START Data

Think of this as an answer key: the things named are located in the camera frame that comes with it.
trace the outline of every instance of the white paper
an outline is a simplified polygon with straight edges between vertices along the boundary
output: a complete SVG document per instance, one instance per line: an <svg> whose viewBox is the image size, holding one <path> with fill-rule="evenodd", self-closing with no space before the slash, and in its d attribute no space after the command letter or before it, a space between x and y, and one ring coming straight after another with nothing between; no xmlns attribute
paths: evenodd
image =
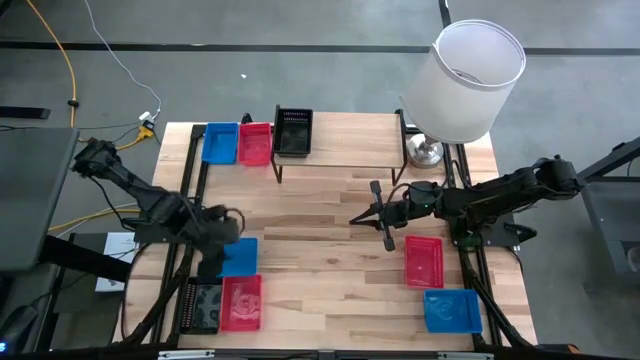
<svg viewBox="0 0 640 360"><path fill-rule="evenodd" d="M113 258L131 263L135 254L135 251L131 250L136 247L136 243L133 242L133 236L134 233L132 232L108 233L107 242L104 244L103 254L111 255L111 257ZM122 290L124 290L124 283L119 281L98 278L98 281L96 282L96 292L112 292Z"/></svg>

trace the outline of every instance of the concrete floor
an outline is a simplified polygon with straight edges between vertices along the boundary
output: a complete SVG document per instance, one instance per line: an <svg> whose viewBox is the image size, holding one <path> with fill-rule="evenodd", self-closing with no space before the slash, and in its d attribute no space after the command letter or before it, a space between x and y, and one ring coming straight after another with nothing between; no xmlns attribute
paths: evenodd
<svg viewBox="0 0 640 360"><path fill-rule="evenodd" d="M35 1L63 41L97 41L80 0ZM441 29L437 1L424 0L91 0L111 42L315 45L429 45ZM531 47L640 47L640 4L634 0L450 0L453 20L483 18ZM21 1L0 18L0 40L50 41ZM244 112L270 121L275 104L322 111L389 112L424 54L122 52L136 77L163 98L159 134L168 121L239 121ZM70 52L81 108L78 126L120 124L153 110L154 99L129 82L104 52ZM0 50L0 103L52 109L42 121L2 124L67 126L70 82L62 57L49 50ZM556 153L578 170L620 142L640 135L638 57L530 57L491 130L501 173ZM122 128L86 130L114 139ZM134 135L122 140L131 140ZM150 181L158 145L123 151L123 162ZM640 172L640 163L632 173ZM130 202L107 185L114 203ZM67 177L53 223L106 207L90 182ZM525 281L540 342L578 345L594 354L638 357L640 291L587 294L597 241L582 200L541 203L517 216L539 231L522 247ZM114 218L82 232L117 231ZM113 326L113 308L70 320ZM101 345L76 337L61 346Z"/></svg>

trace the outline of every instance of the blue tray
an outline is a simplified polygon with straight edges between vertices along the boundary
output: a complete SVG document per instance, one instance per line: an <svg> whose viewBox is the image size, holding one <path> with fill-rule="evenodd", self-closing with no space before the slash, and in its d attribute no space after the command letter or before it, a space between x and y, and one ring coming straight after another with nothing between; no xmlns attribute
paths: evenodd
<svg viewBox="0 0 640 360"><path fill-rule="evenodd" d="M202 161L233 165L238 148L238 123L208 123L204 133Z"/></svg>
<svg viewBox="0 0 640 360"><path fill-rule="evenodd" d="M478 294L474 290L425 290L424 316L431 333L482 332Z"/></svg>
<svg viewBox="0 0 640 360"><path fill-rule="evenodd" d="M258 272L258 239L240 238L224 246L227 259L222 263L218 277L252 276Z"/></svg>

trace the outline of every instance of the silver lamp base
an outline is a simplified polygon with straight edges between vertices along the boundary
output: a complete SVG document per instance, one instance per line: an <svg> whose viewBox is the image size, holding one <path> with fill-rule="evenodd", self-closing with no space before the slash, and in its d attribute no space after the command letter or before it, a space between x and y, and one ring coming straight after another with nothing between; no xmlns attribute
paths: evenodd
<svg viewBox="0 0 640 360"><path fill-rule="evenodd" d="M420 169L429 169L442 160L442 144L428 139L424 134L414 135L407 143L409 162Z"/></svg>

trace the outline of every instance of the white lamp shade
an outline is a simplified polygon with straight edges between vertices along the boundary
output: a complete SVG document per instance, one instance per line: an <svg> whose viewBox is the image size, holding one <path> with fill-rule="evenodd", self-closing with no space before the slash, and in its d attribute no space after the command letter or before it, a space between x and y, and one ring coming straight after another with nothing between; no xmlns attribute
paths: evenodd
<svg viewBox="0 0 640 360"><path fill-rule="evenodd" d="M484 20L445 28L401 97L413 124L446 143L481 138L524 71L524 49L507 30Z"/></svg>

END Data

#### Instructions to follow
Although the records above contain pictures, your copy should give only their text, exactly as written.

#### Written solution
Think of this as an answer key: the things named are located in the camera frame that comes with it.
trace the outline of every instance of the white paper
an outline is a simplified polygon with straight edges between vertices along the boundary
output: a complete SVG document per instance, one instance per line: an <svg> whose viewBox is the image size, holding one <path> with fill-rule="evenodd", self-closing with no space before the slash, and in its d attribute no space after the command letter or before it, a space between x and y, and one ring coming straight after another with nothing between; no xmlns attribute
paths: evenodd
image =
<svg viewBox="0 0 640 360"><path fill-rule="evenodd" d="M113 258L131 263L135 254L135 251L131 250L136 247L136 243L133 242L133 236L134 233L132 232L108 233L107 242L104 244L103 254L111 255L111 257ZM122 290L124 290L124 283L119 281L98 278L98 281L96 282L96 292L112 292Z"/></svg>

trace the outline of every instance of the concrete floor
an outline is a simplified polygon with straight edges between vertices along the boundary
output: a complete SVG document per instance, one instance per line: an <svg> whose viewBox is the image size, holding one <path> with fill-rule="evenodd", self-closing with no space before the slash, and in its d attribute no space after the command letter or before it, a space between x and y, and one ring coming straight after another with nothing between; no xmlns attribute
paths: evenodd
<svg viewBox="0 0 640 360"><path fill-rule="evenodd" d="M35 1L63 41L97 41L80 0ZM441 29L437 1L424 0L91 0L111 42L315 45L429 45ZM531 47L640 47L640 4L634 0L450 0L453 20L483 18ZM21 1L0 18L0 40L50 41ZM244 112L270 121L275 104L322 111L389 112L424 54L122 52L136 77L163 98L159 134L168 121L239 121ZM70 52L81 108L78 126L120 124L153 110L154 99L129 82L104 52ZM0 50L0 103L52 109L42 121L2 124L67 126L70 82L62 57L49 50ZM556 153L578 170L620 142L640 135L638 57L530 57L491 130L501 173ZM122 128L86 130L114 139ZM134 135L122 140L131 140ZM150 181L158 145L123 151L123 162ZM640 172L640 163L632 173ZM130 202L107 185L114 203ZM67 177L53 223L106 207L90 182ZM525 281L540 342L578 345L594 354L638 357L640 291L587 294L597 241L582 200L541 203L517 216L539 231L522 247ZM114 218L82 232L117 231ZM113 326L113 308L70 320ZM101 345L76 337L61 346Z"/></svg>

trace the outline of every instance of the blue tray
an outline is a simplified polygon with straight edges between vertices along the boundary
output: a complete SVG document per instance, one instance per line: an <svg> whose viewBox is the image size, holding one <path> with fill-rule="evenodd", self-closing with no space before the slash, and in its d attribute no space after the command letter or before it, a space between x and y, and one ring coming straight after another with nothing between; no xmlns attribute
paths: evenodd
<svg viewBox="0 0 640 360"><path fill-rule="evenodd" d="M202 161L233 165L238 148L238 123L208 123L204 133Z"/></svg>
<svg viewBox="0 0 640 360"><path fill-rule="evenodd" d="M478 294L474 290L425 290L424 316L431 333L482 332Z"/></svg>
<svg viewBox="0 0 640 360"><path fill-rule="evenodd" d="M258 272L258 239L240 238L224 246L227 259L222 263L218 277L252 276Z"/></svg>

trace the outline of every instance of the silver lamp base
an outline is a simplified polygon with straight edges between vertices along the boundary
output: a complete SVG document per instance, one instance per line: an <svg> whose viewBox is the image size, holding one <path> with fill-rule="evenodd", self-closing with no space before the slash, and in its d attribute no space after the command letter or before it, a space between x and y, and one ring coming straight after another with nothing between; no xmlns attribute
paths: evenodd
<svg viewBox="0 0 640 360"><path fill-rule="evenodd" d="M420 169L429 169L442 160L442 144L428 139L424 134L414 135L407 143L409 162Z"/></svg>

trace the outline of every instance of the white lamp shade
an outline is a simplified polygon with straight edges between vertices along the boundary
output: a complete SVG document per instance, one instance per line: an <svg> whose viewBox is the image size, holding one <path> with fill-rule="evenodd", self-closing with no space before the slash, and in its d attribute no space after the command letter or before it, a space between x and y, and one ring coming straight after another with nothing between; no xmlns attribute
paths: evenodd
<svg viewBox="0 0 640 360"><path fill-rule="evenodd" d="M484 20L445 28L401 97L413 124L446 143L481 138L524 71L524 49L507 30Z"/></svg>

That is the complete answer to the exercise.